Perakine reductase (PR) catalyzes an NADPH-dependent step in a side-branch of the 10-step biosynthetic pathway of the alkaloid ajmaline. The enzyme was cloned by a "reverse-genetic" approach from cell suspension cultures of the plant Rauvolfia serpentina (Apocynaceae) and functionally expressed in Escherichia coli as the N-terminal His(6)-tagged protein. PR displays a broad substrate acceptance, converting 16 out of 28 tested compounds with reducible carbonyl function which belong to three substrate groups: benzaldehyde, cinnamic aldehyde derivatives and monoterpenoid indole alkaloids. The enzyme has an extraordinary selectivity in the group of alkaloids. Sequence alignments define PR as a new member of the aldo-keto reductase (AKR) super family, exhibiting the conserved catalytic tetrad Asp52, Tyr57, Lys84, His126. Site-directed mutagenesis of each of these functional residues to an alanine residue results in >97.8% loss of enzyme activity, in compounds of each substrate group. PR represents the first example of the large AKR-family which is involved in the biosynthesis of plant monoterpenoid indole alkaloids. In addition to a new esterase, PR significantly extends the Rauvolfia alkaloid network to the novel group of peraksine alkaloids.

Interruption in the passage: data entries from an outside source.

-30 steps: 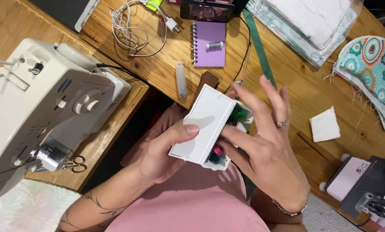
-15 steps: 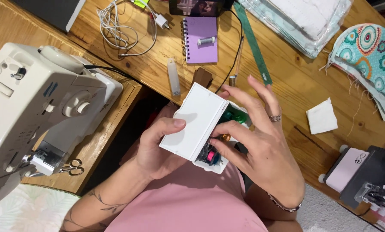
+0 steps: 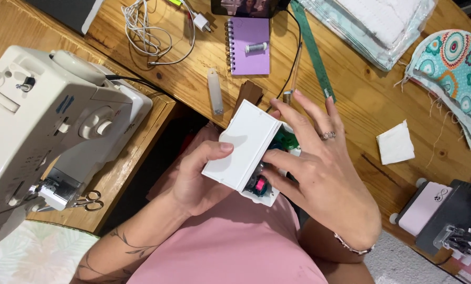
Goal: The person selects a spool of thread from a small white box and then winds a bobbin by hand. They then place the bobbin into the bobbin case of a sewing machine and thread the needle.
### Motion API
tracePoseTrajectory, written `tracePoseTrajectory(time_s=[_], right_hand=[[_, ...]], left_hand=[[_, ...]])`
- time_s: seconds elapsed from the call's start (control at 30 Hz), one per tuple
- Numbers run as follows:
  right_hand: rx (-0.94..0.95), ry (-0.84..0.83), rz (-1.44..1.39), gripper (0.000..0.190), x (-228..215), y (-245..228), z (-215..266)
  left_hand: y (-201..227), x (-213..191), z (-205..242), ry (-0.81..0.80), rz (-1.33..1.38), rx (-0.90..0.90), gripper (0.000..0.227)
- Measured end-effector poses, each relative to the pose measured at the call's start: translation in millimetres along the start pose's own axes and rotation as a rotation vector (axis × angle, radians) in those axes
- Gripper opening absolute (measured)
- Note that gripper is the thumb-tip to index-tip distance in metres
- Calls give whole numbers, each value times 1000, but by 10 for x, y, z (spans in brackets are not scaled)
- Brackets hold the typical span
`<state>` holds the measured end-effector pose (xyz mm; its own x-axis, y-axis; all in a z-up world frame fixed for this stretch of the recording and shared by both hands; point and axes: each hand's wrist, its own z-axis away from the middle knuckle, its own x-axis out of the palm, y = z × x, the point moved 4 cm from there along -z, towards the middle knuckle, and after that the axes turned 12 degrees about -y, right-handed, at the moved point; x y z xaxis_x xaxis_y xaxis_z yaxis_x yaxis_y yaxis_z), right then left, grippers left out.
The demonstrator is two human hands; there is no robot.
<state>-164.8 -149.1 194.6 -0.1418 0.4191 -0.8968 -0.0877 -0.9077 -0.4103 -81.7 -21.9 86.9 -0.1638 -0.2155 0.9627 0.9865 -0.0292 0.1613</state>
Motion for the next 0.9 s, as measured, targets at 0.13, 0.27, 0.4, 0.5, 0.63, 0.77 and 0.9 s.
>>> tracePoseTrajectory(time_s=[0.13,0.27,0.4,0.5,0.63,0.77,0.9], right_hand=[[-26,35,-104,8,-79,-57,11],[-17,199,-198,14,-177,-132,103],[16,325,-232,28,-188,-148,146],[27,415,-229,28,-160,-147,165],[18,451,-261,29,-128,-147,160],[-11,580,-243,29,-93,-76,211],[123,806,-261,30,-86,-77,352]], left_hand=[[62,79,47,-77,54,15,55],[187,408,35,-158,87,47,71],[256,591,20,-238,59,76,91],[263,613,28,-260,61,68,89],[217,519,45,-246,106,34,84],[289,645,24,-220,68,74,92],[310,632,2,-181,60,83,91]])
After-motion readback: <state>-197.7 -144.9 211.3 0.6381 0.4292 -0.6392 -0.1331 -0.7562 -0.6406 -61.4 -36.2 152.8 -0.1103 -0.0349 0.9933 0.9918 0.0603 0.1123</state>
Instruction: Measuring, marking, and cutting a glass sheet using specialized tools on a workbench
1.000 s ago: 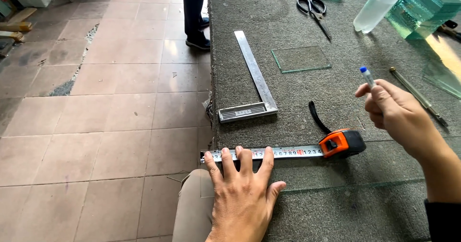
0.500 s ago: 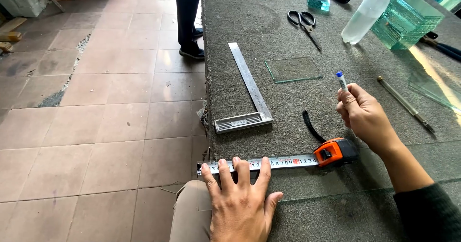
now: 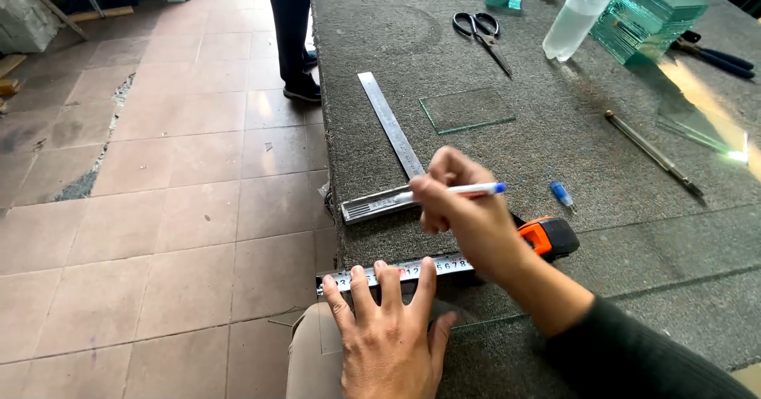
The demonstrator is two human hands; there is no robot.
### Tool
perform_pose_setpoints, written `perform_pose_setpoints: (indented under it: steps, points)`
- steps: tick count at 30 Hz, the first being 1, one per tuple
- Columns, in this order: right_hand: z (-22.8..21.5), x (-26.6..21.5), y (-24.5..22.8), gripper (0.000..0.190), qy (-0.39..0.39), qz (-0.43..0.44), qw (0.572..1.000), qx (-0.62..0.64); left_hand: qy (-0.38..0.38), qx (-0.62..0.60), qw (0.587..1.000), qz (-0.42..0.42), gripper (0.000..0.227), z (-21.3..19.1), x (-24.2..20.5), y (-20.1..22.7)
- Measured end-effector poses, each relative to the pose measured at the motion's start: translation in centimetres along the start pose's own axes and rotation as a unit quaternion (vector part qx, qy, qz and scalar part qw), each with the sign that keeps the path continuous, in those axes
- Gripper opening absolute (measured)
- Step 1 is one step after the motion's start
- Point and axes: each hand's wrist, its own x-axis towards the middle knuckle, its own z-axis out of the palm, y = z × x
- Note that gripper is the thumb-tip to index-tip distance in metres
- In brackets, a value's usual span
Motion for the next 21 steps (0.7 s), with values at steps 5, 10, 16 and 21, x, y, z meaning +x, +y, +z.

Monoterpenoid indole alkaloids from Alstonia rupestris with cytotoxic, antibacterial and antifungal activities
Fitoterapia 2014 Sep;97:142-7.PMID:24887700DOI:10.1016/j.fitote.2014.05.018.
A chemical investigation of the 80% EtOH extract of the aerial plant of Alstonia rupestris afforded four new monoterpenoid indole alkaloids, 6,7-epoxy-8-oxo-vincadifformine (1), 11-acetyl-6,7-epoxy-8-oxo-vincadifformine (2), 11-hydroxy-14-chloro-15-hydroxy-vincadifformine (3), and Perakine N1,N4-dioxide (4), together with two known compounds, 11-hydroxy-6,7-epoxy-8-oxovincadifformine (5) and vinorine N1,N4-dioxide (6). Structural elucidation of all the compounds was performed by spectral methods such as 1D- and 2D-NMR, IR, UV, and HRESIMS. Alkaloids 1, 2 and 5 showed significant cytotoxicities against all the tested tumor cell lines of the head and neck squamous cell carcinoma with IC50 value less than 20 μM and antimicrobial activities against two fungi (Alternaria alternata and Phytophthora capsici). Alkaloids 4 and 6 exhibited the activity against bacterium Staphylococcus aureus.